:: MATERIAL SHOWN ::
▬▬▬▬▬▬▬▬▬▬

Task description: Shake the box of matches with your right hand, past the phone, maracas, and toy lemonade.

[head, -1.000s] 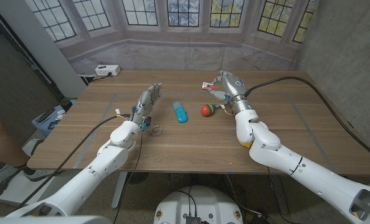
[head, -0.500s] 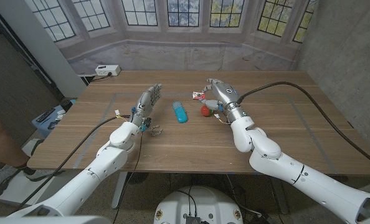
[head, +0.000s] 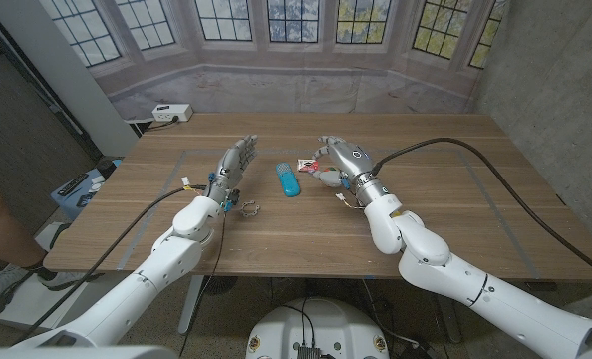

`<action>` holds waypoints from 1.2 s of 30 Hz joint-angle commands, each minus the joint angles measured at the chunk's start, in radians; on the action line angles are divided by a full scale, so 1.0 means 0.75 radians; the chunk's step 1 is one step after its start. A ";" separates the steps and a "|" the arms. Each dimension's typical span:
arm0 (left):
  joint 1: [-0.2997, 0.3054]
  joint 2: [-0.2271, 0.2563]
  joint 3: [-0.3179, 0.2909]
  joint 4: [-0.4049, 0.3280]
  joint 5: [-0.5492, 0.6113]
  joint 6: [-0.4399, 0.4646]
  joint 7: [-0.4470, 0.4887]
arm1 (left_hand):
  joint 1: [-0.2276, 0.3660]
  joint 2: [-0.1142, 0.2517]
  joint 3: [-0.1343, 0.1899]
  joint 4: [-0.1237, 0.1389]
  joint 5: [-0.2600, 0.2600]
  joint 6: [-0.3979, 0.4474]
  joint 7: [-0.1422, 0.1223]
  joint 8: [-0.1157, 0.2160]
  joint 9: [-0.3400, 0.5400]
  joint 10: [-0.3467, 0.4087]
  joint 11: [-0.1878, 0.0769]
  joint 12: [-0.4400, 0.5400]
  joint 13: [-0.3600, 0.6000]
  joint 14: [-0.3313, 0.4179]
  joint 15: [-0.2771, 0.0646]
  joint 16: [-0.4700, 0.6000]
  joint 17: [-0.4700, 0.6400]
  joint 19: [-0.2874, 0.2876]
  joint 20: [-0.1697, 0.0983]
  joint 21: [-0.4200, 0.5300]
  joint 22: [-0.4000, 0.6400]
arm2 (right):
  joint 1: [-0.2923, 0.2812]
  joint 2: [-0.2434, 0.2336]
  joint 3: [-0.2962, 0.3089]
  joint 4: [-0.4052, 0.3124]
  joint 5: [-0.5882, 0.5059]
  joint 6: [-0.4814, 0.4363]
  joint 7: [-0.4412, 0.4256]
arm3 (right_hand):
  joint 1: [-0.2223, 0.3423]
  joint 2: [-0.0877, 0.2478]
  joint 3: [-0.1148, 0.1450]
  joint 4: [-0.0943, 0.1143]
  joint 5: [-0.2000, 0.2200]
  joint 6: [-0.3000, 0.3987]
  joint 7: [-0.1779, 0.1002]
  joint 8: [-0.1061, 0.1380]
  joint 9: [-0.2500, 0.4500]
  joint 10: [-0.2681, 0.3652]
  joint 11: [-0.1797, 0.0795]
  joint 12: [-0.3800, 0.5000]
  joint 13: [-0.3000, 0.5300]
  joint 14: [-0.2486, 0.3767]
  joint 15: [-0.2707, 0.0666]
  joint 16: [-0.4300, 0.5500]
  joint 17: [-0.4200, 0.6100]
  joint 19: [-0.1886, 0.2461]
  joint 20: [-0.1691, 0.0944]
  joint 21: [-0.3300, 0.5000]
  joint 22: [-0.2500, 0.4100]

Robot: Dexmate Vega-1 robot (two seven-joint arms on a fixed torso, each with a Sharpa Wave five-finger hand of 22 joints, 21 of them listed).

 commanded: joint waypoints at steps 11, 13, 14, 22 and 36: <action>-0.019 0.013 -0.013 0.038 -0.022 0.005 -0.031 | -0.013 -0.002 0.006 -0.007 -0.004 0.011 -0.002 0.000 0.008 0.012 -0.002 -0.002 0.003 0.003 0.000 -0.001 0.006 0.005 0.008 0.000 0.002 | 0.051 0.104 0.041 0.078 -0.048 -0.022 0.000 | 0.001 0.017 -0.005 0.007 -0.008 0.011 -0.004 -0.004 0.008 0.018 0.009 0.000 0.004 0.009 0.004 0.006 0.003 0.000 0.006 0.000 0.006; -0.018 0.015 -0.012 0.036 -0.022 0.008 -0.029 | -0.014 -0.003 0.006 -0.007 -0.004 0.012 -0.002 0.001 0.008 0.016 0.002 -0.001 0.003 0.003 0.001 -0.001 0.006 0.006 0.007 0.000 0.002 | 0.056 0.107 0.048 0.085 -0.044 -0.025 -0.011 | 0.001 0.017 -0.006 0.008 -0.008 0.010 -0.003 -0.004 0.008 0.018 0.011 0.000 0.004 0.009 0.004 0.006 0.003 0.000 0.008 -0.001 0.006; -0.018 0.015 -0.012 0.035 -0.022 0.009 -0.030 | -0.014 -0.003 0.006 -0.007 -0.004 0.012 -0.002 0.001 0.008 0.014 0.000 -0.002 0.003 0.003 0.000 -0.001 0.006 0.006 0.007 0.000 0.002 | 0.058 0.108 0.053 0.089 -0.041 -0.028 -0.017 | 0.000 0.017 -0.006 0.008 -0.009 0.010 -0.001 -0.005 0.008 0.019 0.011 0.001 0.004 0.009 0.004 0.006 0.003 0.000 0.007 -0.001 0.006; -0.012 0.026 -0.010 0.010 -0.013 0.023 -0.020 | -0.015 -0.003 0.007 -0.008 -0.004 0.013 -0.001 0.001 0.008 0.015 0.001 -0.001 0.003 0.004 0.000 -0.001 0.006 0.005 0.007 0.000 0.002 | 0.073 0.122 0.082 0.116 -0.007 -0.044 -0.063 | 0.001 0.019 -0.007 0.007 -0.008 0.010 0.000 -0.006 0.008 0.024 0.011 0.002 0.004 0.010 0.006 0.006 0.003 -0.001 0.006 -0.001 0.006; -0.003 0.035 -0.005 -0.026 -0.001 0.046 -0.002 | -0.016 -0.002 0.009 -0.010 -0.004 0.015 0.000 0.001 0.008 0.015 0.002 -0.002 0.003 0.004 0.000 -0.001 0.006 0.005 0.009 0.000 0.002 | 0.126 0.155 0.120 0.198 0.083 -0.086 -0.129 | 0.005 0.022 -0.008 0.006 -0.007 0.011 0.003 -0.009 0.008 0.027 0.016 0.001 0.004 0.010 0.007 0.005 0.004 -0.004 0.007 -0.002 0.006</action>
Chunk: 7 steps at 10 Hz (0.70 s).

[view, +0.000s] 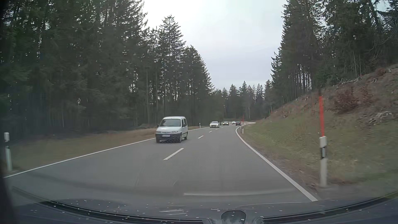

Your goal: Follow the waypoints while adhering to traffic rules and regulations

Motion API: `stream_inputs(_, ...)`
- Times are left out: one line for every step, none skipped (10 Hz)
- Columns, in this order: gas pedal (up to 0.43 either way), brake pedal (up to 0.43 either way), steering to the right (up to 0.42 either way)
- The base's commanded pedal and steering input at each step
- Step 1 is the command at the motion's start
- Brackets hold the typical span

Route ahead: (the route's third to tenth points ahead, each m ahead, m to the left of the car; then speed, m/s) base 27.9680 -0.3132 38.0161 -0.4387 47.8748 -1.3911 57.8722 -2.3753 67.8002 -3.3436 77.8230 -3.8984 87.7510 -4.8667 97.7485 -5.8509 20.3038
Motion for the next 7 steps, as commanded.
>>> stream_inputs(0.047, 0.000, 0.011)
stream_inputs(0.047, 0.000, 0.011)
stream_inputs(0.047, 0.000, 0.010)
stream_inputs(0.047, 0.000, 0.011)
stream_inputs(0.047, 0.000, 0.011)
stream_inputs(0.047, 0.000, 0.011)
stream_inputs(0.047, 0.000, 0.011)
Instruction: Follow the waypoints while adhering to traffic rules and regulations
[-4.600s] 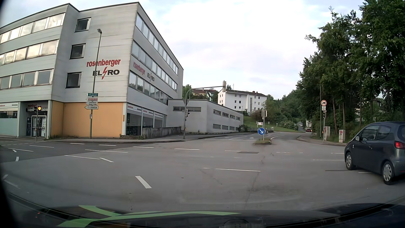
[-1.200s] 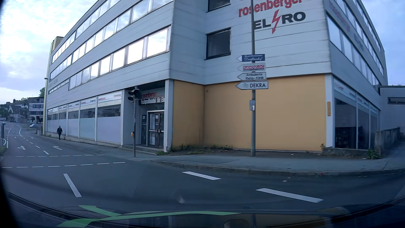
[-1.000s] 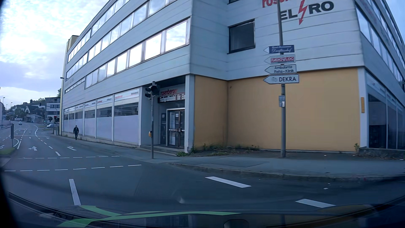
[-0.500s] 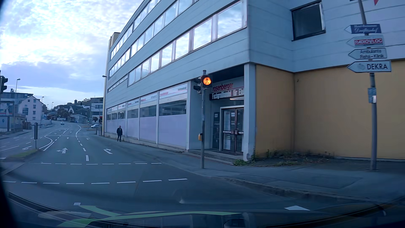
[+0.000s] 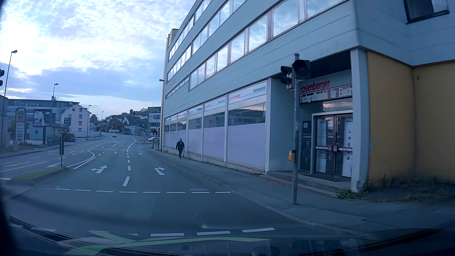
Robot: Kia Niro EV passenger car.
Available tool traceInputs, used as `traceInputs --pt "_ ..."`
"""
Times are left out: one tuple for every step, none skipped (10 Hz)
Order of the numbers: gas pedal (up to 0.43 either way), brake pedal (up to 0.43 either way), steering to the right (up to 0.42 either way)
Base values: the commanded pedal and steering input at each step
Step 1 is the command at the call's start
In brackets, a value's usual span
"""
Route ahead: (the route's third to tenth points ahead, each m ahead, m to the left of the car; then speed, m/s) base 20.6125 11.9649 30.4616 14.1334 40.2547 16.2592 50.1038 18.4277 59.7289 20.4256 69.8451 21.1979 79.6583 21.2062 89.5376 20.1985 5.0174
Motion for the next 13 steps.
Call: traceInputs --pt "0.0 0.03 -0.257" --pt "0.0 0.024 -0.246" --pt "0.0 0.012 -0.238" --pt "0.0 0.018 -0.23" --pt "0.0 0.018 -0.218" --pt "0.0 0.006 -0.207" --pt "0.0 0.0 -0.189" --pt "0.0 0.0 -0.172" --pt "0.0 0.0 -0.165" --pt "0.0 0.0 -0.158" --pt "0.0 0.0 -0.144" --pt "0.0 0.0 -0.131" --pt "0.0 0.0 -0.109"
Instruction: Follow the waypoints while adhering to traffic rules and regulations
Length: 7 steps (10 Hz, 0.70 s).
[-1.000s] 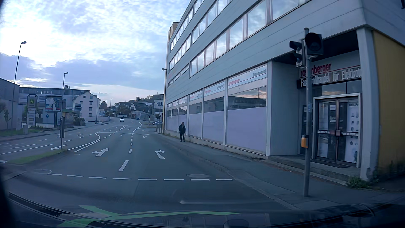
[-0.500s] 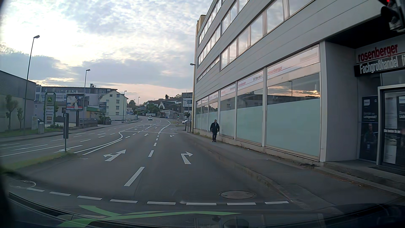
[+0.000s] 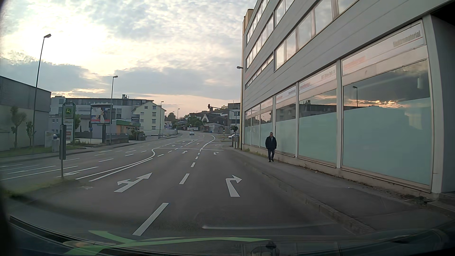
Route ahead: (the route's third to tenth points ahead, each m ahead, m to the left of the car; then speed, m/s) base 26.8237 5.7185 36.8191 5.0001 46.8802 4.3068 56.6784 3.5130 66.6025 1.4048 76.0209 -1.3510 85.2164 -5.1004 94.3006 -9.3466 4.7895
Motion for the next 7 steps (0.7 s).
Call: traceInputs --pt "0.0 0.0 -0.089" --pt "0.0 0.0 -0.076" --pt "0.0 0.0 -0.066" --pt "0.0 0.0 -0.06" --pt "0.0 0.0 -0.054" --pt "0.0 0.0 -0.048" --pt "0.0 0.0 -0.044"
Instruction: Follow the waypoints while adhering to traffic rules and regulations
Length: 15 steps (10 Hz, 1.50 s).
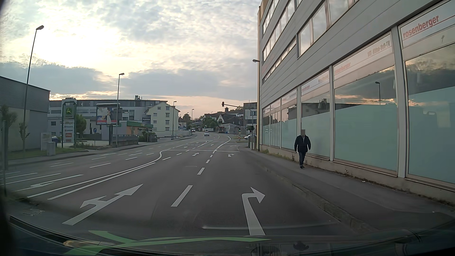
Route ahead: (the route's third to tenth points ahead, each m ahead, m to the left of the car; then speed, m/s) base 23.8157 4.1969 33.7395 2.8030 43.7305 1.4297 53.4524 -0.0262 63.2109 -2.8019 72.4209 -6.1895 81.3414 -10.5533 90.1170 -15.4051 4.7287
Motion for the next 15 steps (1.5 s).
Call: traceInputs --pt "0.0 0.0 -0.039" --pt "0.0 0.0 -0.033" --pt "0.0 0.0 -0.03" --pt "0.0 0.0 -0.029" --pt "0.02 0.0 -0.027" --pt "0.028 0.0 -0.027" --pt "0.039 0.0 -0.028" --pt "0.059 0.0 -0.027" --pt "0.059 0.0 -0.027" --pt "0.059 0.0 -0.027" --pt "0.067 0.0 -0.026" --pt "0.067 0.0 -0.025" --pt "0.079 0.0 -0.023" --pt "0.087 0.0 -0.022" --pt "0.098 0.0 -0.021"
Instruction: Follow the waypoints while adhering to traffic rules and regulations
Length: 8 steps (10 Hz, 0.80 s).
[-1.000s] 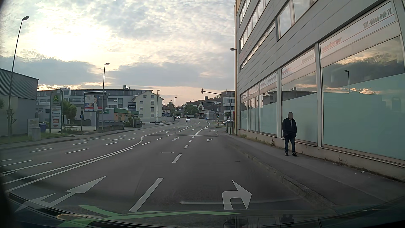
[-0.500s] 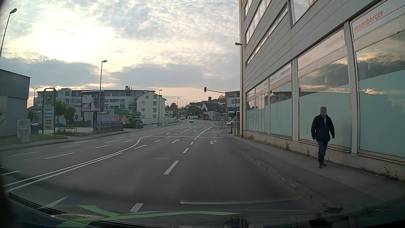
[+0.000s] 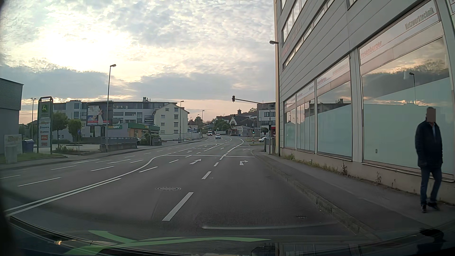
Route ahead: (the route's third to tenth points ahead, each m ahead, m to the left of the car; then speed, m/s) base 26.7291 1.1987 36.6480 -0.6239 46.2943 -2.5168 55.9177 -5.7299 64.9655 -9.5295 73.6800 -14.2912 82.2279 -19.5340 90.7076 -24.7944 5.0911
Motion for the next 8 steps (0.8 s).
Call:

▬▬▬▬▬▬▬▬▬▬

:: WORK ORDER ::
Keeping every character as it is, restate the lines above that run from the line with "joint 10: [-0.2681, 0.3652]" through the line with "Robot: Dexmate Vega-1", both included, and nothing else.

:: ANSWER AREA ::
  joint 10: [-0.2681, 0.3652]
  joint 11: [-0.1797, 0.0795]
  joint 12: [-0.3800, 0.5000]
  joint 13: [-0.3000, 0.5300]
  joint 14: [-0.2486, 0.3767]
  joint 15: [-0.2707, 0.0666]
  joint 16: [-0.4300, 0.5500]
  joint 17: [-0.4200, 0.6100]
  joint 19: [-0.1886, 0.2461]
  joint 20: [-0.1691, 0.0944]
  joint 21: [-0.3300, 0.5000]
  joint 22: [-0.2500, 0.4100]

Robot: Dexmate Vega-1 robot (two seven-joint arms on a fixed torso, each with a Sharpa Wave five-finger hand of 22 joints, 21 of them listed).

Work on the answer is now done.